東京高等裁判所 昭和26年(う)3387号 判決
原審第一回公判廷で弁護人が「本件の証拠として検察官から取調方請求のあつた収税官吏大蔵事務官竹本裕一作成に係る差押顛末書については之を証拠とするに異議がある」旨を申述した際、原審裁判官が直ちに該書面の作成情況等を調査したか否かについて該公判調書に格別の記載の存しないことは所論の通り記録上洵に明かであるが、該公判調書に右記載が存しないからと云つて直ちに該調査が為されなかつたものとは到底即断し得ない。
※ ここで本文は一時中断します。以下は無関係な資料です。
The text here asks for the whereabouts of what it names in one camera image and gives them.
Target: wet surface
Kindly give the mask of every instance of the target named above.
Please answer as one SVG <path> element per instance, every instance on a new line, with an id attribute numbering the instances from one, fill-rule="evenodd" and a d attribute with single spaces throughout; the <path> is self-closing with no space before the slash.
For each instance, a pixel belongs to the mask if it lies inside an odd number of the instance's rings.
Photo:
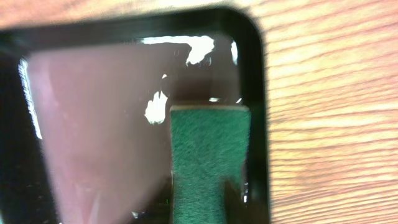
<path id="1" fill-rule="evenodd" d="M 170 175 L 172 105 L 239 102 L 232 40 L 213 38 L 213 51 L 194 65 L 186 65 L 187 44 L 31 55 L 30 89 L 64 224 L 109 224 L 142 209 Z"/>

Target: black tray
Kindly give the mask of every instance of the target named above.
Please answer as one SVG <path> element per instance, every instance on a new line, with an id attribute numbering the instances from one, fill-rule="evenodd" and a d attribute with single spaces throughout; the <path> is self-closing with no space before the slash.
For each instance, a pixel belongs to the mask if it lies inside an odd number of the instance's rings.
<path id="1" fill-rule="evenodd" d="M 0 32 L 0 211 L 4 223 L 60 223 L 41 140 L 35 135 L 19 76 L 22 58 L 44 49 L 209 32 L 226 34 L 238 46 L 243 104 L 252 114 L 248 197 L 266 203 L 270 214 L 263 43 L 245 15 L 214 8 Z"/>

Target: wooden table
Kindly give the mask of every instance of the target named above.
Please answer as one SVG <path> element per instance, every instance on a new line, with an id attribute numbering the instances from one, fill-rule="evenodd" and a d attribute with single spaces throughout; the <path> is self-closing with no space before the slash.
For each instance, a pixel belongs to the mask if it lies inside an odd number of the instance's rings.
<path id="1" fill-rule="evenodd" d="M 267 40 L 274 223 L 398 223 L 398 4 L 2 0 L 0 27 L 227 4 Z"/>

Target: green sponge
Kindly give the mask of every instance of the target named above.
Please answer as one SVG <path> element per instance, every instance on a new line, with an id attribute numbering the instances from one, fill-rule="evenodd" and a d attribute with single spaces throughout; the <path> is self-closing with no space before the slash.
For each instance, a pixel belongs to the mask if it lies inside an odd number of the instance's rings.
<path id="1" fill-rule="evenodd" d="M 174 224 L 225 223 L 221 184 L 241 181 L 250 119 L 239 106 L 172 107 Z"/>

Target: sponge edge
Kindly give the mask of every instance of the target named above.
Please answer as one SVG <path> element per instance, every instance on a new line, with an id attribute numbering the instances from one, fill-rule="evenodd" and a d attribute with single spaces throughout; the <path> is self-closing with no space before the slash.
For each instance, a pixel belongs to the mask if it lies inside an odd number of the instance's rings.
<path id="1" fill-rule="evenodd" d="M 221 184 L 238 184 L 249 144 L 250 112 L 242 106 L 171 109 L 174 224 L 225 223 Z"/>

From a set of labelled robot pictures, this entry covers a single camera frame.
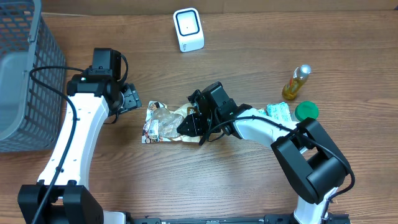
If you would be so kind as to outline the teal white carton pack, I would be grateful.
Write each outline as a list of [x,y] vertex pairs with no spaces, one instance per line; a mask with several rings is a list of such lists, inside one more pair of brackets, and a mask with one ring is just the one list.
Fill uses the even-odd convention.
[[267,116],[267,111],[264,108],[258,109],[258,112]]

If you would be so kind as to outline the brown Pantree snack pouch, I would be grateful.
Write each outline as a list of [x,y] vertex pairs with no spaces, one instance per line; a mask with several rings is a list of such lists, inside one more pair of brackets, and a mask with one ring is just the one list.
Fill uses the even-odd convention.
[[166,104],[159,101],[150,101],[146,111],[146,122],[142,130],[142,143],[154,142],[199,142],[200,138],[182,135],[177,132],[177,127],[190,114],[197,109],[187,103],[175,111],[169,110]]

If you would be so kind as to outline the teal white packet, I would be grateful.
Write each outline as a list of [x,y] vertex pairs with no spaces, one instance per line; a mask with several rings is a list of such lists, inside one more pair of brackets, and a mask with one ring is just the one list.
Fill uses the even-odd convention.
[[266,107],[266,112],[271,118],[284,122],[292,122],[289,105],[285,102],[274,105],[268,104]]

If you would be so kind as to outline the green white round jar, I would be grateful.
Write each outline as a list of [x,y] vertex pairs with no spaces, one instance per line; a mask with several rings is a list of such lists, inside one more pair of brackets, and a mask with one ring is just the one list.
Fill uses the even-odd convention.
[[311,101],[304,101],[297,105],[294,115],[299,121],[303,121],[306,118],[317,119],[319,116],[319,109],[315,103]]

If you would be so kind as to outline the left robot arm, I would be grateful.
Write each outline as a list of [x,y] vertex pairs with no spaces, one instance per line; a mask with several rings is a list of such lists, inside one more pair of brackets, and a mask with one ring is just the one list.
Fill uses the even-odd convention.
[[132,223],[128,212],[103,210],[89,191],[91,160],[106,119],[140,108],[133,84],[126,83],[126,57],[95,48],[93,63],[78,69],[57,91],[67,102],[65,119],[50,160],[34,185],[22,185],[17,202],[26,223]]

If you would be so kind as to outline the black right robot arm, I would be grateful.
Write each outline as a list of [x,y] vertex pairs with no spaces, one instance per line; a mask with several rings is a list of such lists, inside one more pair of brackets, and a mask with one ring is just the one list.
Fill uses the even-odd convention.
[[188,96],[197,109],[177,127],[177,132],[199,136],[200,145],[213,133],[256,141],[272,149],[290,186],[298,195],[291,214],[266,214],[261,218],[230,218],[224,223],[350,223],[348,215],[329,212],[333,199],[353,188],[353,170],[313,118],[283,122],[258,112],[251,105],[237,105],[220,82]]

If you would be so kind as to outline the grey plastic mesh basket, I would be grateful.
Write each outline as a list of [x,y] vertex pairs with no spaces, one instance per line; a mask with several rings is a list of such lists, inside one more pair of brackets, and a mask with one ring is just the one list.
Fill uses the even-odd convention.
[[49,149],[60,131],[65,56],[42,3],[1,0],[1,152]]

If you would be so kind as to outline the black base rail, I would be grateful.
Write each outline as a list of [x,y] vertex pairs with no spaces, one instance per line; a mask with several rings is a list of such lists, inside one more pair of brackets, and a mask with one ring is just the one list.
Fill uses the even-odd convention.
[[265,215],[264,217],[238,218],[187,218],[168,219],[160,218],[130,218],[128,223],[133,224],[293,224],[298,223],[293,215]]
寧ろ、却て弁護人の申述に次ぎ「原審裁判官は「弁護人の不同意に拘らず右書面を刑事訴訟法第三百二十三条第三号の書面として本件の証拠とする」旨を宣し、引続き其の証拠調手続が履践された」旨同公判調書に記載されて居ることからすれば、原審裁判官は弁護人の右申述後該書面が右法条に該当するや否を調査の上之を右の如く判定して所定の証拠調手続履践に至つたものであつて、当時所論の調査の為されたことを窺知するに難くないのみならず、本件記録殊に前記差押顛末書並に原審第二回公判調書等に拠れば該書面は前記収税官吏が被告人に対する酒税法犯則事件調査のため、国税犯則取締法に基いて裁判官の令状を得た上被告人立会の下に被告人方で、同法第十条によつて為した差押顛末を記載したものであり、原審が其の第二回公判廷で右作成者を証人として取り調べた結果に徴しても右が信用すべからざる情況の下に於て為されたことを窺わしめる事跡の毫も顕われて居ないものであるから、原審が該書面を刑事訴訟法第三百二十三条第三号に該当するものとし、弁護人の不同意に拘らず之に証拠能力を認めて本件罪証とするに至つたのは適法であつて、原審の訴訟手続には何等所論の如き違法ありと謂うを得ない。
論旨は理由がない。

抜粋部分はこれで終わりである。